:: What is being asked ::
Reproduce the data in full, exactly as given, leaving images out.

:: Available data ::
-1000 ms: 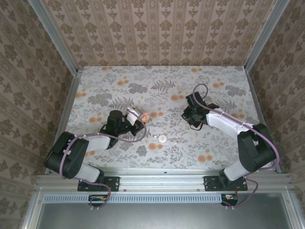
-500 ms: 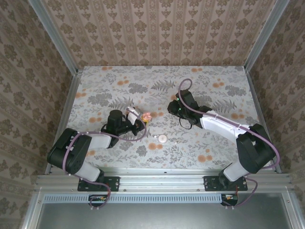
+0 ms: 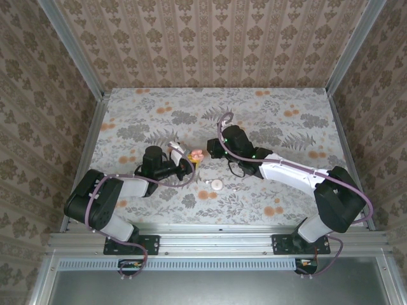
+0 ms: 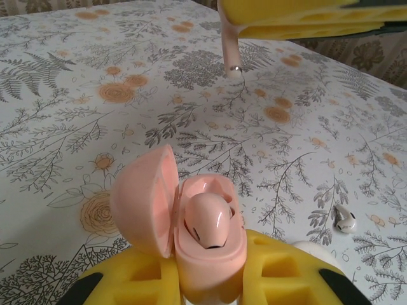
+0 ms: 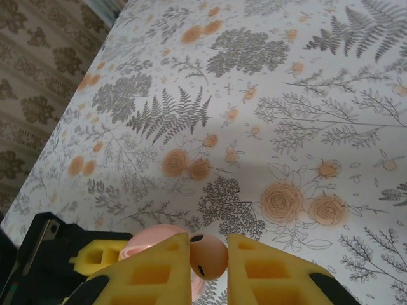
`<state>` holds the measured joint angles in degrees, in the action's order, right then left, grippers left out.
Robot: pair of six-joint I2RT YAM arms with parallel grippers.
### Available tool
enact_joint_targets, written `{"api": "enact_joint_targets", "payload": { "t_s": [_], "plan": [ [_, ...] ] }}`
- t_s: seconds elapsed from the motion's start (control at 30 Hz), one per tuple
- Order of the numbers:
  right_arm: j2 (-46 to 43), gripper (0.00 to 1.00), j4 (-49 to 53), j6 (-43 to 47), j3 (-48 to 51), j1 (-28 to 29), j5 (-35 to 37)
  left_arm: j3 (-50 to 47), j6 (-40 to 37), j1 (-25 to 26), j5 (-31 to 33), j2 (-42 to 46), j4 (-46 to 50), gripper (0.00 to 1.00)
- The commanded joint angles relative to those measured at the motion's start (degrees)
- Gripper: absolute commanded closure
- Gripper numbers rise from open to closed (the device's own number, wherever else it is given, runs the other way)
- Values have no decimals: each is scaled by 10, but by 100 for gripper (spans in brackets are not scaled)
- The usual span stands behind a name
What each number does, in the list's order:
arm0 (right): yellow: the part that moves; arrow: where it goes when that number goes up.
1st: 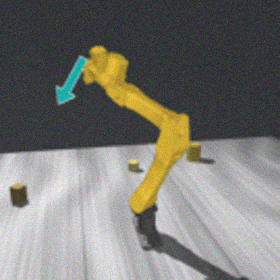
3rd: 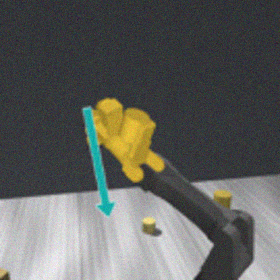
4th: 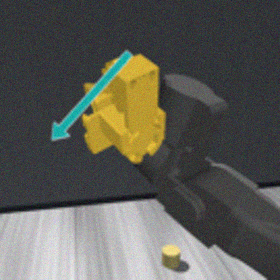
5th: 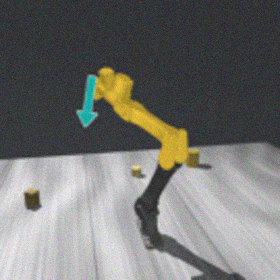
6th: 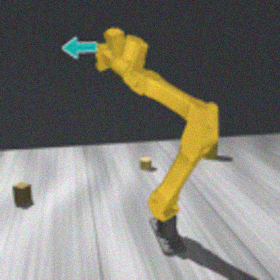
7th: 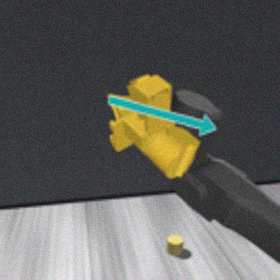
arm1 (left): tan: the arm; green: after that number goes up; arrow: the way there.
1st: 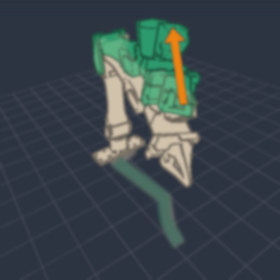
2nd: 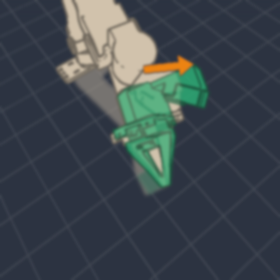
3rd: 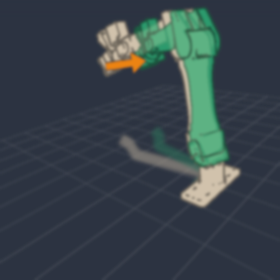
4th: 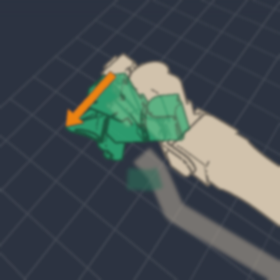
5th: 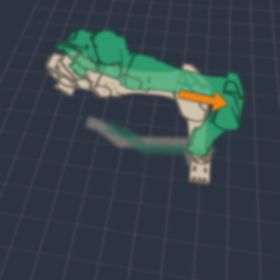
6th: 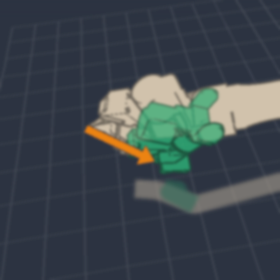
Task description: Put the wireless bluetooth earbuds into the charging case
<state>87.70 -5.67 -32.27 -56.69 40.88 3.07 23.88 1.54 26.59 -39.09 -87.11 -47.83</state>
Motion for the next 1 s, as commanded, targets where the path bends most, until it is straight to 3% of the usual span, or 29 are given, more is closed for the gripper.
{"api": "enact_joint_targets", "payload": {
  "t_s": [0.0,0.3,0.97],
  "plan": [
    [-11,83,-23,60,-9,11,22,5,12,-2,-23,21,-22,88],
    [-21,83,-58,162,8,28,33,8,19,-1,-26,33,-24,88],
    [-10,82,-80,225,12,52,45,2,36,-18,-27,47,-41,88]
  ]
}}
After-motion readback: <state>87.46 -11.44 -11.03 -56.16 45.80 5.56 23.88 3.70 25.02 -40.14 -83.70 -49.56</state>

:: Worked solution ::
-1000 ms: 
-500 ms: 
+0 ms: 
+0 ms: 
+0 ms: 
`<state>` holds the measured joint angles in degrees, in the action's order, right then left, grippers left out.
Robot: pair of six-joint I2RT YAM arms with parallel grippers.
### Available tool
enact_joint_targets, written `{"api": "enact_joint_targets", "payload": { "t_s": [_], "plan": [ [_, ...] ] }}`
- t_s: seconds elapsed from the motion's start (control at 30 Hz), one per tuple
- Order of the numbers:
  right_arm: j2 (-46 to 43), gripper (0.00 to 1.00), j4 (-49 to 53), j6 (-43 to 47), j3 (-48 to 51), j1 (-28 to 29), j5 (-35 to 37)
  left_arm: j3 (-50 to 47), j6 (-40 to 37), j1 (-25 to 26), j5 (-31 to 33), j2 (-42 to 46), j4 (-46 to 50), gripper (0.00 to 1.00)
- The commanded joint angles relative to those measured at the motion's start (degrees)
- Gripper: absolute commanded closure
- Gripper numbers rise from open to closed (the device's own number, wherever else it is given, runs the other way)
- Values have no decimals: each is scaled by 10, but by 100 for gripper (spans in brackets are not scaled)
- The usual span stands behind a name
What each number does, in the list's order:
arm0 (right): yellow: the part that moves; arrow: where it goes when that number goes up.
1st: 
3rd: 
4th: 
5th: 
6th: 
7th: 
arm1 (left): tan: the arm; green: after that number goes up; arrow: the way there.
1st: 
2nd: 
3rd: 
4th: 
5th: 
6th: 
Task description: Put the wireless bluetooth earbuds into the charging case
<state>87.70 -5.67 -32.27 -56.69 40.88 3.07 23.88 1.54 26.59 -39.09 -87.11 -47.83</state>
Motion for the next 1 s, as commanded, targets where the path bends most, until it is straight to 3% of the usual span, or 29 are given, more is closed for the gripper.
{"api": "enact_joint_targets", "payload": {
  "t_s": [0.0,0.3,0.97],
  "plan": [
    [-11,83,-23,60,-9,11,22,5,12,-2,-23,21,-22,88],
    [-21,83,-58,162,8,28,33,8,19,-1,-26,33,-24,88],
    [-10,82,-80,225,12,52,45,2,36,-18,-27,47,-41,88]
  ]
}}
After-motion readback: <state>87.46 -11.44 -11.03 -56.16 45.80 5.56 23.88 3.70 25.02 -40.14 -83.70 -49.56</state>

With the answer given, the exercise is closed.